Жаль мне его стало до слез. Да что поделаешь? А тут ещё дивизионный врач неожиданно вмешался: «По какому праву вы взяли в плен немецкого офицера? Теперь немцы начнут кричать, что мы — варвары, нарушаем Женевскую конвенцию...» «А что же мне было делать? — оправдывался я. — Вижу: идёт немец. Кто его знает, какие у него намерения. А вдруг бомбу бросит, телефонную проволоку перережет, пушку подорвёт? Я инстинктивно обезоружил его и задержал». Однако дивизионный и корпусной командиры на нашу сторону стали.

Доктор Борисов провёл рукой по седеющей голове и не без гордости докончил повествование о пленении школьного учителя:

— О нашем поступке в приказе по корпусу объявлено. А я представлен к Владимиру с мечами. Бытие определяет сознание.

Отступаем. На официальном языке наше отступление почему-то называется «временным отходом в деревню Бонахи «. Идём густым белгорайским бором — под охраной пехоты и кавалерии. Это из страха перед венгерскими разъездами, которых здесь нет и, конечно, быть не может в этой дикой и непролазной чаще. Головную колонну ведёт прапорщик Болконский. Он лихо гарцует на своей кровной кобылице и время от времени кричит молодецким голосом:

— Расступись, леса белгорайские!

Местами дорога пересекается мшистой трясиной. Здесь пригнанные из окрестных деревень бабы неумело и неохотно набрасывают настил из валежника. Солдаты набрасываются на баб, с криком гоняются за ними по лесу, а Болконский громко и беззаботно подшучивает:

— Веселее, бабоньки, веселей! Не ударь лицом в грязь! За нами идут европейские народы.

Пахнет сосной и торфяной гнилью. Иду окружённый артиллеристами и пехотой. Солдаты откровенно высказываются:

— Ты думаешь, смерти мужик страшится али там бою, раны какой?.. Не своей охотой воюем.

— Не знаем, для ча дерёмся.

— Войну мозгами осилить требуется. А мы по чужой указке делаем.

— Одно сказать, — поясняет Пухов, — не такие теперь люди нужны, как мы. Люди мы тёмные, ни до чего не годные. Грамоте не знаем. Вон в Галиции дороги столбами мечены. Дороги за столбом разошлись, а нам и не видно, куда идти: прочитать не можем.,.

— Где уж нам. Прём через пень-колоду.

— Не по нутру нам эта война...

Пухов неожиданно нагибается, берет комок мшистой земли и, презрительно растерев её промеж пальцев, сердито окает:

— Было бы из-за чего воевать. Одни леса да болота. Посеять негде.

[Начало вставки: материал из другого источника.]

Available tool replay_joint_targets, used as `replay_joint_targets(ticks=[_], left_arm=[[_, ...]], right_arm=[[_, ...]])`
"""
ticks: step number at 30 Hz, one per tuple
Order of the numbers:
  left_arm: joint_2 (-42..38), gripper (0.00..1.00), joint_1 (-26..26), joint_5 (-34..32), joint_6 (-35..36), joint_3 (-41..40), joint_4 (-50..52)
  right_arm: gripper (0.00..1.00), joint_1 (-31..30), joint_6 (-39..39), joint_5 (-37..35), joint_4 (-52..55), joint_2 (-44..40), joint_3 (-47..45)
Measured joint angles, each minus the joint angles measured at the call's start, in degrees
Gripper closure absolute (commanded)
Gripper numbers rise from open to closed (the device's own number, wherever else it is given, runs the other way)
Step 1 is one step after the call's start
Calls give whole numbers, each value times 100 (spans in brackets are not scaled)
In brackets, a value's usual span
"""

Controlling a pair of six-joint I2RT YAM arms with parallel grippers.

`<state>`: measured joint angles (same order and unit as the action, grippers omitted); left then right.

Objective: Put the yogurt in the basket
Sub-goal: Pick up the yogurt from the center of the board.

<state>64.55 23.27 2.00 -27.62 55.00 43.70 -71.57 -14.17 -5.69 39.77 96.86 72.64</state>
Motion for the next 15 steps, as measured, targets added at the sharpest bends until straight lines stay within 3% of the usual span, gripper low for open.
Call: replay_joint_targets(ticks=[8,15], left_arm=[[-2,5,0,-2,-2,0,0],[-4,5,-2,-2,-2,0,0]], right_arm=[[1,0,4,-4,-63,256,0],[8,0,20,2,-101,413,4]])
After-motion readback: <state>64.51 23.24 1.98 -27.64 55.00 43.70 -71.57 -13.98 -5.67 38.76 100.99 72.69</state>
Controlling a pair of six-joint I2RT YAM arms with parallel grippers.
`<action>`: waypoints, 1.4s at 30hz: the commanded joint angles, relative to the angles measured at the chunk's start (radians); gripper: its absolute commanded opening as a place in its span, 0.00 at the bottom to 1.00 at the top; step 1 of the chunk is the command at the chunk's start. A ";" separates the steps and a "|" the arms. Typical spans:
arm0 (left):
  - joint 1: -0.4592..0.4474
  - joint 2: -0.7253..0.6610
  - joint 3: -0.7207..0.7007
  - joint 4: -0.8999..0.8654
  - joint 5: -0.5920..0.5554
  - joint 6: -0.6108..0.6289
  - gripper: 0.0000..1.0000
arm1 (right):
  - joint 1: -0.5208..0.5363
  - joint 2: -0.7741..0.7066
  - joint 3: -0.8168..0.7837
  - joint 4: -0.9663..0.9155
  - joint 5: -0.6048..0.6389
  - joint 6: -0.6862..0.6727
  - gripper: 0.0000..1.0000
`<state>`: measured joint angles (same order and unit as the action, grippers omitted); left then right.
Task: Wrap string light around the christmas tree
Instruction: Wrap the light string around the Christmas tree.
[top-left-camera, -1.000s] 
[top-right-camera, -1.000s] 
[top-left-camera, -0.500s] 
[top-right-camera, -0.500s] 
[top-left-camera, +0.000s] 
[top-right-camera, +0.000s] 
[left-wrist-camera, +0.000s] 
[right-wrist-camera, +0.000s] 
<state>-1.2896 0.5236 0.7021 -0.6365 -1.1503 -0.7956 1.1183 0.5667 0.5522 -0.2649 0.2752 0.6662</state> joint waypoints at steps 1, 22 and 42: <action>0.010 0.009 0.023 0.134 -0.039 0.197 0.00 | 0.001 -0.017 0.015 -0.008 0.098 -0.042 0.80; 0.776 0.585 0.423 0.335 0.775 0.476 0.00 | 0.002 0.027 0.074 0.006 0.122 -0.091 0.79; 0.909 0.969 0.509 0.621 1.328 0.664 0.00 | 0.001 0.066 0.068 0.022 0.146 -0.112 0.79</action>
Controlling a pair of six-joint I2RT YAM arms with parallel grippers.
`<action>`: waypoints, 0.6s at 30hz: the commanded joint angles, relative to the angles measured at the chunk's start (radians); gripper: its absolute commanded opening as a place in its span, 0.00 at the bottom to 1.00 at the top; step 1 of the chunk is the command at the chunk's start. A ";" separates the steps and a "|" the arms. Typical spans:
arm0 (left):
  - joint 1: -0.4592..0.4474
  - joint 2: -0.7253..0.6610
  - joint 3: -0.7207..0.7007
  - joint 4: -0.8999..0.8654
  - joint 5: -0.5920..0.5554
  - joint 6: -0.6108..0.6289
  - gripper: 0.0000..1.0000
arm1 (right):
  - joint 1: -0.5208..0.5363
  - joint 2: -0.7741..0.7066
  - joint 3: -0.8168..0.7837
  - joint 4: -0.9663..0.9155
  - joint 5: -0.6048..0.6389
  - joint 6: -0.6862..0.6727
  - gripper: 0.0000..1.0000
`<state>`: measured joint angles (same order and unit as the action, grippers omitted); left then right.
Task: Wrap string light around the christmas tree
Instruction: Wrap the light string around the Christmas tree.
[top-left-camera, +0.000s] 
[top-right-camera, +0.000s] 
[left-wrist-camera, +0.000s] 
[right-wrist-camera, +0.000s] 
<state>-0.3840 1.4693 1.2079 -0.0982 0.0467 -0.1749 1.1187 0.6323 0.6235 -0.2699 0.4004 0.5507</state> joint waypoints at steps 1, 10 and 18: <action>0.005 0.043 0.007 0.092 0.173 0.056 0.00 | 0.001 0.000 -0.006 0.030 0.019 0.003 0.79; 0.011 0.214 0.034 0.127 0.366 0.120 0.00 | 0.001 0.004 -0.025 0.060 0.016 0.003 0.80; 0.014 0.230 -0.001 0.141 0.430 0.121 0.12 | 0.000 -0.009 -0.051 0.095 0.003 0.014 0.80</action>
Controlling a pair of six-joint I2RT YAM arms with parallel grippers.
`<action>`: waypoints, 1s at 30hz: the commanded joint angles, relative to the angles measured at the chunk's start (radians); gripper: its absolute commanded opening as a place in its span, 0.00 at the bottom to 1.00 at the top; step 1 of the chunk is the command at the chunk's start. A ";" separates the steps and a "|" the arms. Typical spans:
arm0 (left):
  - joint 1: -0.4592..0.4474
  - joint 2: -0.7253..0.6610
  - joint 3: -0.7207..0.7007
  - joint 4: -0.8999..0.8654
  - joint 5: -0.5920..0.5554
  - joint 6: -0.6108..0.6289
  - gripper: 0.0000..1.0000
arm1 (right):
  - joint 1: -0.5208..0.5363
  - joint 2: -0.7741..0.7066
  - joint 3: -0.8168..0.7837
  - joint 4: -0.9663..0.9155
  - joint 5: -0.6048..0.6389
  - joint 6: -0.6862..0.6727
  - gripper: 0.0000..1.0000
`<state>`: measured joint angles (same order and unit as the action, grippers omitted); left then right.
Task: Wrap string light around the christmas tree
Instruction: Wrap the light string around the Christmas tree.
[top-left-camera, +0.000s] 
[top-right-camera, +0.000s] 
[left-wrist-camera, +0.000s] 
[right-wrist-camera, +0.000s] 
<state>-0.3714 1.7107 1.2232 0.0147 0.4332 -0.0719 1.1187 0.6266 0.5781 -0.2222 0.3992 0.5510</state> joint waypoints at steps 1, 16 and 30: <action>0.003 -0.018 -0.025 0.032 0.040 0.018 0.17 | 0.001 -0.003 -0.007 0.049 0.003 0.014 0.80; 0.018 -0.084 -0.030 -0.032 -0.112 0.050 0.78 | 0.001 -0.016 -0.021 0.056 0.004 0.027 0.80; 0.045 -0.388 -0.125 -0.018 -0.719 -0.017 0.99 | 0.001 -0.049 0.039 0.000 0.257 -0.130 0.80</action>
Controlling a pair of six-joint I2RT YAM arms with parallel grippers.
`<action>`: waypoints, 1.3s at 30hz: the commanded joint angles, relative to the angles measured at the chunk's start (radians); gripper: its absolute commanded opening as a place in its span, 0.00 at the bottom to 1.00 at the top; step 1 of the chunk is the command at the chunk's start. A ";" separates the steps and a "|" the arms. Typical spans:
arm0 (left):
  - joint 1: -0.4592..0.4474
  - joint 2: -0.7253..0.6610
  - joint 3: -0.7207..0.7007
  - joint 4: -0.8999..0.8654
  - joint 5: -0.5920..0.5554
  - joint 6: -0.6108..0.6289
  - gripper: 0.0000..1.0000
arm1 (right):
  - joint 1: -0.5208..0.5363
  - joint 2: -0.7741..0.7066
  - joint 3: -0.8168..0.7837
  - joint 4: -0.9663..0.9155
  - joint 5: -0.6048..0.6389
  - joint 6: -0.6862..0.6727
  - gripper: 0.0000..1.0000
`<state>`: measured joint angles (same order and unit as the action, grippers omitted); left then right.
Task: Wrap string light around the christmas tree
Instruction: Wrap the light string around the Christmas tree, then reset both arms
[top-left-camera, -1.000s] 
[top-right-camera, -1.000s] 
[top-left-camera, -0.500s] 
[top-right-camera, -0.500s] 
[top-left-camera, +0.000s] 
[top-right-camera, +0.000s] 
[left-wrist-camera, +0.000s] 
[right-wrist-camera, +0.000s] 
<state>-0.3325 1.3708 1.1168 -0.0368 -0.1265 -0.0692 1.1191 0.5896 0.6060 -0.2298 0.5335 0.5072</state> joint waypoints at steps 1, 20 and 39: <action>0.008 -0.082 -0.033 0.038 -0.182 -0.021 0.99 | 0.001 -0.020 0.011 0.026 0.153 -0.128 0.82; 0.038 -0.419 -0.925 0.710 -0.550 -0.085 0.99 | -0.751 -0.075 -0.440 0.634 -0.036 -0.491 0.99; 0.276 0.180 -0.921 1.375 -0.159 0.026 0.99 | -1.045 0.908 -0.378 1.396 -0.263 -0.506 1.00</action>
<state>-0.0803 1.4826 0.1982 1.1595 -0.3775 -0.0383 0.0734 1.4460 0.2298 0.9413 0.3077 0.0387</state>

— За то леса-то какие, — говорю я.

— У вас в Уфимской губернии, — горячо возражает Пухов, — лесу изводу нет. На стеклянном заводе у нашего помещика сто двадцать саженей в день сгорает. А вырубать не поспевают. Где повырубили — опять заросло. Двадцать два года завод стоит. А лес у нас — чернолесье: ростяной... Дровят у нас — слава Богу. По десять копеек воз у помещика покупаем.

— Земли много? — интересуется Маслов.

— Нет, земля поделённая, одни овраги достались.

— А правда это, ваше благородие, — вкрадчиво обращается ко мне Маслов, — будто хотят передать солдатам, которые живые останутся, колонистов немецких земли?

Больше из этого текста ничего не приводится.